*WHAT TO DO*. Write every record below out exactly; no images.

*SOURCE RECORDS*.
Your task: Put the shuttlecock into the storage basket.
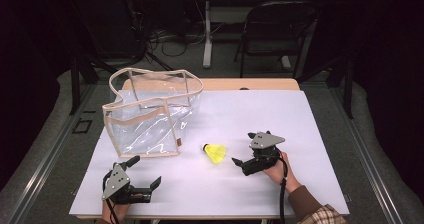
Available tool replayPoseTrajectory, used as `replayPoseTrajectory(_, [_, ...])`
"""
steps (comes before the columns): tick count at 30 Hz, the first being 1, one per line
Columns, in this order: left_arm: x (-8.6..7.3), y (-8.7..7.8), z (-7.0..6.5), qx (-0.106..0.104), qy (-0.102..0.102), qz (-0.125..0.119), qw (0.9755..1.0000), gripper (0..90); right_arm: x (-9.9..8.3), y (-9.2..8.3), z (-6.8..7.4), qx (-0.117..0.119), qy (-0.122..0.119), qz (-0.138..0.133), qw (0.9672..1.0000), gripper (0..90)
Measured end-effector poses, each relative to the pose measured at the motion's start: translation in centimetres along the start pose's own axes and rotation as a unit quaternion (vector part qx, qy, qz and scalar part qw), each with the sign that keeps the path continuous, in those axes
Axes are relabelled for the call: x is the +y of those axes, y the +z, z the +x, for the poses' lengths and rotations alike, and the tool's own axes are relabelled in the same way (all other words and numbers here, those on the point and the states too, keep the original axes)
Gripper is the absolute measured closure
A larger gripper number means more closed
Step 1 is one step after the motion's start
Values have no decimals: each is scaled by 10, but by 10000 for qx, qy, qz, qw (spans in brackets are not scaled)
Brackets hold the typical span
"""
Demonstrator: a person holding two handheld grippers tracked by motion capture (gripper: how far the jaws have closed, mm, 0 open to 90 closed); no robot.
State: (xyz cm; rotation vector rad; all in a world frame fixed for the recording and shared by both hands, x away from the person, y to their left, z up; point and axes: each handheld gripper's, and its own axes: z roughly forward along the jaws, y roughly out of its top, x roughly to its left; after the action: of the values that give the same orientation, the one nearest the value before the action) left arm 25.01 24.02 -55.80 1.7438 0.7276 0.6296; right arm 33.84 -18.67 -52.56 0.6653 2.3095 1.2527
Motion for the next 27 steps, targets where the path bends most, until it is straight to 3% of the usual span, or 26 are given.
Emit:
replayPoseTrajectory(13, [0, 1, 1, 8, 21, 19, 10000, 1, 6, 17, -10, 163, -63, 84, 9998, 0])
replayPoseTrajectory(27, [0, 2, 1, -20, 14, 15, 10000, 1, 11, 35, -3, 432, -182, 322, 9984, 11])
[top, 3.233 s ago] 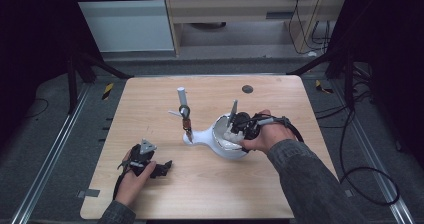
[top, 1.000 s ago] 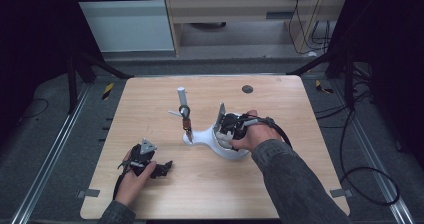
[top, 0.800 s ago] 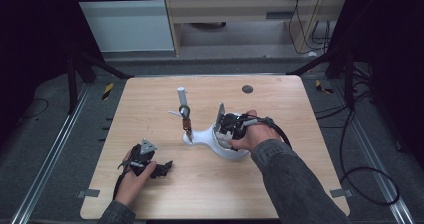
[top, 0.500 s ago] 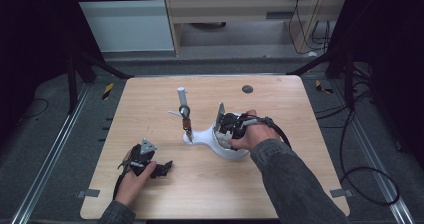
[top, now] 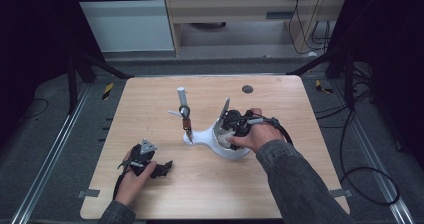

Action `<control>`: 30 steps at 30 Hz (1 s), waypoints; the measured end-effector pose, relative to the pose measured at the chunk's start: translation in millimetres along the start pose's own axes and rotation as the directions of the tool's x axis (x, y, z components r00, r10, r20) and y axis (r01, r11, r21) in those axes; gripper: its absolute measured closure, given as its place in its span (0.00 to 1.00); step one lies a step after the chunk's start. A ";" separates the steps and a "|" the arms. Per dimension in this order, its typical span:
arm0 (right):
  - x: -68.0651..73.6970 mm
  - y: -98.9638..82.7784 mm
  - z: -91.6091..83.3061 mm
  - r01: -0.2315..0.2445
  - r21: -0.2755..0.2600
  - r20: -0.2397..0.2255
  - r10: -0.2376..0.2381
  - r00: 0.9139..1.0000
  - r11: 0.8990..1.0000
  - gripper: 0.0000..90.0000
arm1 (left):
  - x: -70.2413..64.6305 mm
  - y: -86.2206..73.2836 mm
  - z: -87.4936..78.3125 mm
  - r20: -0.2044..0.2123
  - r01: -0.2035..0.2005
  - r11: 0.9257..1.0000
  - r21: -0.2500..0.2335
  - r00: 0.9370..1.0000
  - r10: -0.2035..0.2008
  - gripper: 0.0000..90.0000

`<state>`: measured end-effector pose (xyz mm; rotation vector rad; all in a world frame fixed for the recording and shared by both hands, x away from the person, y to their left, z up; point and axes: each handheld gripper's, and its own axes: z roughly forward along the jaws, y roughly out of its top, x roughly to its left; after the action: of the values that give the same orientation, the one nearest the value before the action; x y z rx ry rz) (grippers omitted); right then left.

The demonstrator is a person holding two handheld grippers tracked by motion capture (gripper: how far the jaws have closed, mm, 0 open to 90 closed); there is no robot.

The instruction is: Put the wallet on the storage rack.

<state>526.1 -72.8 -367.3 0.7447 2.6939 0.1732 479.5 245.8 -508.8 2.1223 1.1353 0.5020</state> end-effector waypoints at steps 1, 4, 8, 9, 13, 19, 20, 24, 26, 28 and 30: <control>-0.3 -1.2 -0.9 -0.010 -0.008 -0.003 0.010 1.000 1.000 0.23 | 0.0 0.0 0.0 0.000 0.000 1.000 0.000 1.000 0.000 0.00; -2.2 -4.8 -3.6 -0.016 -0.026 0.004 0.016 1.000 1.000 0.22 | 0.0 0.1 0.1 0.001 -0.001 1.000 0.000 1.000 0.001 0.00; -3.1 -10.0 -6.9 -0.033 -0.055 0.000 0.033 0.999 0.998 0.19 | -0.2 0.1 0.3 0.001 0.000 1.000 -0.002 1.000 0.000 0.00; -3.1 -10.0 -6.9 -0.033 -0.055 0.000 0.033 0.999 0.998 0.19 | -0.2 0.1 0.3 0.001 0.000 1.000 -0.002 1.000 0.000 0.00; -1.8 -16.3 -10.3 -0.052 -0.091 -0.004 0.052 0.999 0.994 0.14 | -0.2 0.1 0.3 0.001 0.000 1.000 -0.002 1.000 0.000 0.00; -4.3 -22.8 -13.1 -0.078 -0.125 -0.004 0.078 0.997 0.989 0.10 | -0.2 0.1 0.3 0.000 0.000 1.000 -0.002 1.000 0.000 0.00; -6.8 -26.3 -14.4 -0.090 -0.149 -0.005 0.090 0.996 0.985 0.09 | -0.2 0.1 0.3 0.001 0.000 1.000 -0.002 1.000 0.000 0.00; -10.6 -33.7 -16.4 -0.108 -0.181 -0.006 0.109 0.994 0.977 0.08 | -0.3 0.1 0.5 0.000 0.000 1.000 -0.003 1.000 0.000 0.00; -12.2 -37.5 -16.7 -0.123 -0.195 -0.009 0.124 0.992 0.973 0.07 | -0.4 0.1 0.5 0.001 0.003 1.000 -0.003 1.000 -0.003 0.00; -13.7 -41.6 -16.1 -0.134 -0.211 -0.015 0.134 0.991 0.968 0.07 | -0.4 0.0 0.5 0.001 0.003 1.000 -0.003 1.000 -0.003 0.00; -15.3 -45.7 -14.5 -0.140 -0.223 -0.013 0.140 0.990 0.965 0.07 | -0.3 0.1 0.5 0.002 0.002 1.000 -0.001 1.000 -0.002 0.00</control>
<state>511.5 -120.2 -358.7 0.8627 2.5624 0.5003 479.7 245.4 -509.0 2.1203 1.1355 0.4989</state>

*ANSWER BELOW*.
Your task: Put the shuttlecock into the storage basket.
Available tool replayPoseTrajectory, used as `replayPoseTrajectory(_, [_, ...])`
"""
steps (comes before the columns): tick count at 30 Hz, the first being 1, one per line
Columns, in this order: left_arm: x (-8.6..7.3), y (-8.7..7.8), z (-7.0..6.5), qx (-0.106..0.104), qy (-0.102..0.102), qz (-0.125..0.119), qw (0.9755..1.0000), gripper (0..90); right_arm: x (-9.9..8.3), y (-9.2..8.3), z (-6.8..7.4), qx (-0.117..0.119), qy (-0.122..0.119), qz (-0.138..0.133), qw (0.9672..1.0000), gripper (0..90)
Measured end-effector poses, each relative to the pose measured at the motion's start: translation in centimetres along the start pose's own axes and rotation as a unit quaternion (vector part qx, qy, qz and scalar part qw), each with the sign that keeps the path continuous, in those axes
Axes are relabelled for the call: x is the +y of those axes, y the +z, z the +x, for the poses' lengths and rotations alike, and the tool's own axes are relabelled in the same way (all other words and numbers here, those on the point and the states too, keep the original axes)
Gripper is the absolute measured closure
A larger gripper number means more closed
Step 1 is one step after the motion's start
Values have no decimals: each is scaled by 10, but by 10000 for qx, qy, qz, qw (spans in brackets are not scaled)
Brackets hold the typical span
"""
Demonstrator: a person holding two handheld grippers tracked by motion capture (gripper: how far the jaws have closed, mm, 0 open to 90 closed); no robot.
State: (xyz cm; rotation vector rad; all in a world frame fixed for the recording and shared by both hands, x away from the person, y to their left, z up; point and axes: each handheld gripper's, and its own axes: z roughly forward along the jaws, y roughly out of its top, x roughly to its left; after the action: of the values that give the same orientation, the one nearest the value before the action) left arm 25.01 24.02 -55.80 1.7438 0.7276 0.6296; right arm 33.84 -18.67 -52.56 0.6653 2.3095 1.2527
Motion for the next 27 steps, targets where the path bends most, until it is straight to 3% of the usual span, or 26 are given.
Emit:
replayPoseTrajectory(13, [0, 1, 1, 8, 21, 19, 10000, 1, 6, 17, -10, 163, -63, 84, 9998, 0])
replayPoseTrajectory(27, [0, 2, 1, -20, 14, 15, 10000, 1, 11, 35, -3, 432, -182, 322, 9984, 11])
[top, 3.233 s ago] 
[top, 1.000 s ago] 
[top, 0.800 s ago] 
[top, 0.500 s ago] 
[top, now] 

Action `<control>`: 30 steps at 30 Hz (1 s), waypoints; the measured end-effector pose, relative to the pose measured at the chunk's start: translation in millimetres along the start pose's own axes and rotation as the directions of the tool's x axis (x, y, z components r00, r10, r20) and y axis (r01, r11, r21) in those axes; gripper: its absolute measured closure, given as its place in its span (0.00 to 1.00); step one lies a step after the chunk's start. A ";" separates the steps and a "|" the arms. Per dimension in this order, its typical span:
arm0 (right):
  - x: -68.0651..73.6970 mm
  - y: -98.9638..82.7784 mm
  - z: -91.6091..83.3061 mm
  - r01: -0.2315..0.2445
  - r21: -0.2755..0.2600
  - r20: -0.2397..0.2255
  - r10: -0.2376..0.2381
  - r00: 0.9139..1.0000
  - r11: 0.8990..1.0000
  - gripper: 0.0000..90.0000
arm1 (left):
  - x: -70.2413..64.6305 mm
  - y: -86.2206..73.2836 mm
  - z: -87.4936..78.3125 mm
  - r20: -0.2044..0.2123
  - r01: -0.2035..0.2005
  - r11: 0.9257..1.0000
  - r21: -0.2500..0.2335
  - r00: 0.9370..1.0000
  - r10: -0.2035..0.2008
  - gripper: 0.0000..90.0000

`<state>`: measured end-effector pose (xyz mm; rotation vector rad; all in a world frame fixed for the recording and shared by both hands, x away from the person, y to their left, z up; point and axes: each handheld gripper's, and its own axes: z roughly forward along the jaws, y roughly out of its top, x roughly to its left; after the action: of the values that give the same orientation, the one nearest the value before the action; x y z rx ry rz) (grippers omitted); right then left.

The demonstrator is a person holding two handheld grippers tracked by motion capture (gripper: how far the jaws have closed, mm, 0 open to 90 closed); there is no robot.

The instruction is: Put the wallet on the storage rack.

<state>526.1 -72.8 -367.3 0.7447 2.6939 0.1732 479.5 245.8 -508.8 2.1223 1.1353 0.5020</state> end-effector waypoints at steps 1, 4, 8, 9, 13, 19, 20, 24, 26, 28 and 30: <control>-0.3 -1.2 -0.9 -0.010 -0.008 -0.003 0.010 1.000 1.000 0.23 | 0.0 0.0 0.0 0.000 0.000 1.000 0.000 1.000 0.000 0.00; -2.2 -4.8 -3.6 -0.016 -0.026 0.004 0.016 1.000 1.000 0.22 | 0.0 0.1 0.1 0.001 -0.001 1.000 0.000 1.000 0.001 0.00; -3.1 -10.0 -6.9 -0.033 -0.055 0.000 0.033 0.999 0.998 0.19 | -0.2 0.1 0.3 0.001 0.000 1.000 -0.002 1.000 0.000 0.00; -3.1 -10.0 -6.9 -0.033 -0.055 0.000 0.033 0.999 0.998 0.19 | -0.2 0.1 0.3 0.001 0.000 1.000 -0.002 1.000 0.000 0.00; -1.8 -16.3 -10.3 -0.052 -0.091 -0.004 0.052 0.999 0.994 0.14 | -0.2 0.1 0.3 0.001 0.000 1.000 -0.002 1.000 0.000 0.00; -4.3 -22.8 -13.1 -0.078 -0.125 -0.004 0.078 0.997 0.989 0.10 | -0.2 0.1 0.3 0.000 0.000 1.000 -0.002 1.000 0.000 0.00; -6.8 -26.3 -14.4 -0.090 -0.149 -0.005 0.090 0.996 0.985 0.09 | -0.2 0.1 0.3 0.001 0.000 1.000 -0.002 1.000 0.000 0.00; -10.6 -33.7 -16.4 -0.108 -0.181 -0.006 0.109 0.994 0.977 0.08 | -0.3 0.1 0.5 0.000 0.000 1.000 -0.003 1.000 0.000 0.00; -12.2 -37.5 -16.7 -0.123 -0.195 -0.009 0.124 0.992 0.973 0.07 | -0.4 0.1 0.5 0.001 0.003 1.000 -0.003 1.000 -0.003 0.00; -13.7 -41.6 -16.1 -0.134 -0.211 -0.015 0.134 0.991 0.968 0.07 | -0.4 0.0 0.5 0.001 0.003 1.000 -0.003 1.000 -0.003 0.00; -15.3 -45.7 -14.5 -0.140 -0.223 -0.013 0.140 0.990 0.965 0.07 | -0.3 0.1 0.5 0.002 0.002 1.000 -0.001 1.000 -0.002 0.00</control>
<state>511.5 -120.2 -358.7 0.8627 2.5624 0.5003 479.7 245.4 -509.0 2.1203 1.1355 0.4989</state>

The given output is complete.